Does anyone have an Official link to the EVE 64 bit Client or know how to install it?

Just running into irregular dips in FPS using a 32 Bit client and 4 accounts simultaneously @ max graphics.

Computer Specs just in case:

Asus Rampage III Gaming Series Motherboard
Intel i7 @ 3.2GHZ
12GB Ram @ 1600 mhz.
GTX 580 Nvidia GFX 1.5GB
250GB SSD
1TB HD containing eve clients.
Windows 7
All drivers up to date.
Malak Dawnfire
Unquestionable Prosperity
Grand Inquisitors Federation
#2 - 2013-05-18 08:36:07 UTC
There's a 64 bit client? Shocked
Jack Miton
School of Applied Knowledge
Caldari State
#3 - 2013-05-18 08:37:27 UTC
move your eve clients onto your primary HDD for starters.

There is no Bob.

Stuck In Here With Me:  http://sihwm.blogspot.com.au/

Down the Pipe:  http://feeds.feedburner.com/CloakyScout

Levonticus
Deep Core Mining Inc.
Caldari State
#4 - 2013-05-18 08:41:13 UTC
Jack Miton wrote:
move your eve clients onto your primary HDD for starters.

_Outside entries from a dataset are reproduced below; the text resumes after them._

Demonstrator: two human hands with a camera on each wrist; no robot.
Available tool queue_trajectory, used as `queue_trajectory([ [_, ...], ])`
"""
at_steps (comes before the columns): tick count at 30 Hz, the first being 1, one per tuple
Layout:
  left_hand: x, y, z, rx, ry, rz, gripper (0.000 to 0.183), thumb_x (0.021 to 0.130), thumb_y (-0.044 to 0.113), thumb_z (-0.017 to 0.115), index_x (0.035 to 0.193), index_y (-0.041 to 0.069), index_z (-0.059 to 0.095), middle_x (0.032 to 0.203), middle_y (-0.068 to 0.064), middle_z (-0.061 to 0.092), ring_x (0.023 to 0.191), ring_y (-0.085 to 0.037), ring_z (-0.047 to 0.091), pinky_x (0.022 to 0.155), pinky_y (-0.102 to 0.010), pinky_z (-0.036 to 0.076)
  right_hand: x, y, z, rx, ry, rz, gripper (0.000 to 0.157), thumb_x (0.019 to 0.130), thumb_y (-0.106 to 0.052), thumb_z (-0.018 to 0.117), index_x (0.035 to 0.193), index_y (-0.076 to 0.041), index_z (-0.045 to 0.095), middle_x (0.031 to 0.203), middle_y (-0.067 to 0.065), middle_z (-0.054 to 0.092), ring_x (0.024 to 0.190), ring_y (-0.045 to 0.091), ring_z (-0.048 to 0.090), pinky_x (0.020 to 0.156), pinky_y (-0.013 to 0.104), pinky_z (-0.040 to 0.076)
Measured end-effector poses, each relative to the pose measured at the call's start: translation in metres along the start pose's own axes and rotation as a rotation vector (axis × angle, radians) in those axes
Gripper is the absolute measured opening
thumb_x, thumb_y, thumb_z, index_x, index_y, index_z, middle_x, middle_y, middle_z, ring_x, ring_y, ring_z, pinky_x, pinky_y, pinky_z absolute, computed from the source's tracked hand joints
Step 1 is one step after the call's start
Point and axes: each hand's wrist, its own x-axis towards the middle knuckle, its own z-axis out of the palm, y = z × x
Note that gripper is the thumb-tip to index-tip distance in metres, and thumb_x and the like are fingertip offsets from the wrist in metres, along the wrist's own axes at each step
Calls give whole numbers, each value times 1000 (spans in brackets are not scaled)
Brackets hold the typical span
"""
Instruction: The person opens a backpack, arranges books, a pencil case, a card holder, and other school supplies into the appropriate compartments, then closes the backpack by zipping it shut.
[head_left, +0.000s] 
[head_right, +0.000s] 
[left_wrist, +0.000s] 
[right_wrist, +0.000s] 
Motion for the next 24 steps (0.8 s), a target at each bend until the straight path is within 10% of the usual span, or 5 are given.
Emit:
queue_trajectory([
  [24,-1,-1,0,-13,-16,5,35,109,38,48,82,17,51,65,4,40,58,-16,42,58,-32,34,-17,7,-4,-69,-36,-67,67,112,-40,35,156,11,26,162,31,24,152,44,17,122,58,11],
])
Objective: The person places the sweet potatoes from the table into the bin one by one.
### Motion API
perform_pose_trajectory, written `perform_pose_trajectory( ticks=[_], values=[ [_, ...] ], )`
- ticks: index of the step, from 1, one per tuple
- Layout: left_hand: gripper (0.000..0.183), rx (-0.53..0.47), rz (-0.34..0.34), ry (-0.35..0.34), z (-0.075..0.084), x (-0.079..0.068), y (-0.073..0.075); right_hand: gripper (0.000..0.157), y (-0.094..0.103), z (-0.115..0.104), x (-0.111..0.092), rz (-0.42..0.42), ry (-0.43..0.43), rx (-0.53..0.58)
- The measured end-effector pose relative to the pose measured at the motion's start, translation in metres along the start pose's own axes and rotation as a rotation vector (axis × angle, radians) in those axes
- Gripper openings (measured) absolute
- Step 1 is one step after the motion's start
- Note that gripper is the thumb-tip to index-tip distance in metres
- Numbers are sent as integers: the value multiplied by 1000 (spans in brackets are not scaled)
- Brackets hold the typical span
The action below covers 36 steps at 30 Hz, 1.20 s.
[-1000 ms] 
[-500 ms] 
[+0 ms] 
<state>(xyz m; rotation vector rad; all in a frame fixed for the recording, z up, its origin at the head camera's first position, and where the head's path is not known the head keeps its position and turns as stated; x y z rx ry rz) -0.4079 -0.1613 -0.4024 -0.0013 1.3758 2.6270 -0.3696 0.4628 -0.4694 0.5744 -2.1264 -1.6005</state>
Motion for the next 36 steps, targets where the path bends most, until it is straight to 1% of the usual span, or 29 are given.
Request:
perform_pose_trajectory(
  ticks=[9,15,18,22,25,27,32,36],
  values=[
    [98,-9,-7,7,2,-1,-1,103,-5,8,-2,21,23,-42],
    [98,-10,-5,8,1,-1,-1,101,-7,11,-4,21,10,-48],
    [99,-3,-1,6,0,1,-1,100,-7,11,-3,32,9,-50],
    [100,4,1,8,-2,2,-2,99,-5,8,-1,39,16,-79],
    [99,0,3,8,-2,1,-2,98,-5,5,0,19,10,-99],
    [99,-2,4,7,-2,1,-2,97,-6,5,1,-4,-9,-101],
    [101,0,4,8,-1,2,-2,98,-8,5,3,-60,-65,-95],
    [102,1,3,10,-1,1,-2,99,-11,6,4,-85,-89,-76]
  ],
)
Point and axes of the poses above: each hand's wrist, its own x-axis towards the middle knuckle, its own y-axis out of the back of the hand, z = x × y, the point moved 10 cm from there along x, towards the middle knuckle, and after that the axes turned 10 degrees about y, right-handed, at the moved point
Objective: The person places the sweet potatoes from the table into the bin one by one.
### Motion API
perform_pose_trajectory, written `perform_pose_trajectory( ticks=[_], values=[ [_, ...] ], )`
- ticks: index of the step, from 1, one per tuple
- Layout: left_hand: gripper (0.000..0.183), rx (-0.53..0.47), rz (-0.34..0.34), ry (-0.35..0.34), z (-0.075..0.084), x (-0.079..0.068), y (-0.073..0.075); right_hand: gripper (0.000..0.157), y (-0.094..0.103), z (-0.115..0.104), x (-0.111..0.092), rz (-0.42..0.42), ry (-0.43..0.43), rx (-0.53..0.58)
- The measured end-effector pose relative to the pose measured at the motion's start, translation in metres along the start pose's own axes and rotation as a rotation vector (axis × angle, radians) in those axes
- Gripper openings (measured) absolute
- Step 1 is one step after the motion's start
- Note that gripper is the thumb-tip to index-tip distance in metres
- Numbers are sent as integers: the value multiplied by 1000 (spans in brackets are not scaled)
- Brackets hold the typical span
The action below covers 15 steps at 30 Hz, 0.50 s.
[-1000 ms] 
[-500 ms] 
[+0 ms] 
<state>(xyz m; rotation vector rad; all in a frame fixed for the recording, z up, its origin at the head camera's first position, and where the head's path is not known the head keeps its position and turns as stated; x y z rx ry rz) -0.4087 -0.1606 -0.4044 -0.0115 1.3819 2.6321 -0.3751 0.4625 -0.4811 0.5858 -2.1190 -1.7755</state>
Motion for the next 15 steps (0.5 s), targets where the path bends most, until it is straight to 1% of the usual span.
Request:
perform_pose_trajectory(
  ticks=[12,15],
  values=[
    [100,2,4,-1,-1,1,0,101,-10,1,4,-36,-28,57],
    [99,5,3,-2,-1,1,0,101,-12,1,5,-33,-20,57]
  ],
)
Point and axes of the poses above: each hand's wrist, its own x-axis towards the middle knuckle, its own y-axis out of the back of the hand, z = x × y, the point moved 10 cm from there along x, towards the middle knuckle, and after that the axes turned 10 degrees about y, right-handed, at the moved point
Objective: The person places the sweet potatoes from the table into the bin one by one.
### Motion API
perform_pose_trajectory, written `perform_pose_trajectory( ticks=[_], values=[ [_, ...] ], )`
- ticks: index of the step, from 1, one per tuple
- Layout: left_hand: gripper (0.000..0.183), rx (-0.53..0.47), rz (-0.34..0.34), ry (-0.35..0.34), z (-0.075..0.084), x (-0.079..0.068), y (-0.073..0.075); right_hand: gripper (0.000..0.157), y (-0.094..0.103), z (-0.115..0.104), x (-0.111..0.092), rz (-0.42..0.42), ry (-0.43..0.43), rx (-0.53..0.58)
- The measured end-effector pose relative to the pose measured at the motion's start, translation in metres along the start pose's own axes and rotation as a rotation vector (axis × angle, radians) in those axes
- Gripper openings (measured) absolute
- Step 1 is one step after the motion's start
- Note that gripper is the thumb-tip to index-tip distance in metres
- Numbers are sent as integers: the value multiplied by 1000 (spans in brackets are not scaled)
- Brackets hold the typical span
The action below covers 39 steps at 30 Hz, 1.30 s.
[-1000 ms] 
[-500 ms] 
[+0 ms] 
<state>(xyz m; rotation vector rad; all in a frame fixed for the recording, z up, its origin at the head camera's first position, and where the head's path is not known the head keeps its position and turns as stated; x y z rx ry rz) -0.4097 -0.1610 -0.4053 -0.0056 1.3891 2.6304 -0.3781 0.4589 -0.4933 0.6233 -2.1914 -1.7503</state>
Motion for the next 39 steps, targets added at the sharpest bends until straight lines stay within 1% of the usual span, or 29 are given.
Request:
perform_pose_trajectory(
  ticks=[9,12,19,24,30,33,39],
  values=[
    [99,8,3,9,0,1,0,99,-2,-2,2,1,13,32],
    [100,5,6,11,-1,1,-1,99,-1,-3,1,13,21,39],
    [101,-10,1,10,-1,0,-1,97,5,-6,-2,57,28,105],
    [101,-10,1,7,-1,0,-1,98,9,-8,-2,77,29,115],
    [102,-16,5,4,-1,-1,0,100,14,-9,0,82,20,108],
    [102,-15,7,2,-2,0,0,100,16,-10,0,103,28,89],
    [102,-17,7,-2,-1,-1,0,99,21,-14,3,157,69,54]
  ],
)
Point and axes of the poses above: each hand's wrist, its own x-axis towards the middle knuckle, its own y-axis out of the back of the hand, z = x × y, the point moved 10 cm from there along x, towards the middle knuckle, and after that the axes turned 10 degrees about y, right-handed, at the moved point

Not really an issue with the transfer speed I have on the secondary drive 6.0Gb/s.
Taria Katelo
Doomheim
#5 - 2013-05-18 08:56:17 UTC  |  Edited by: Taria Katelo
64 bit won't help you at all with your performance issues, especially considering you only have 12 GB of ram. if they are going to create a 64 bit client 4 instances will probably eat your RAM. upgrade your ****** graphics card and when (if ever) they have a 64 bit client get more RAM.

or better yet, do it like me get a 24+ GB of RAM and move the eve client onto a RAM Disk or at least move it onto your SSD...
your response to the other guy, who already said you should move it there, really shows that you have no clue how stuff works (well asking for a 64 bit client in hopes your performance would get better actually showed it too). Your transfer speed from your 1TB HDD doesnt matter, you can have 3217941 Gb/s transfer speed and it would still suck because HDDs still have to spin, find your data and all that stuff before they can use the transfer connection.

Of course the SSD won't really help with your fps problems but it will significantly reduce the time needed to load grid and jump. (RAM Disk is even better)
Lost Hamster
Hamster Holding Corp
#6 - 2013-05-18 09:00:09 UTC  |  Edited by: Lost Hamster
64bit client would have the only advantage that it could use more than 4gb ram.
However since the eve client only use about 1gb ram, there is no point to move it to 64bit version.


>Just running into irregular dips in FPS using a 32 Bit client and 4 accounts simultaneously @ max graphics.
Upgrade your graphics card, or reduce the graphics detail level.
LifeHatesMe
LifeHatesUsAll
#7 - 2013-05-18 09:16:32 UTC
eve so needs to catch up with this decade before looking to the next..

https://forums.eveonline.com/default.aspx?g=posts&m=2980533#post2980533
Gulboy
Absolute Order
Absolute Honor
#8 - 2013-05-18 09:36:42 UTC
LifeHatesMe wrote:
eve so needs to catch up with this decade before looking to the next..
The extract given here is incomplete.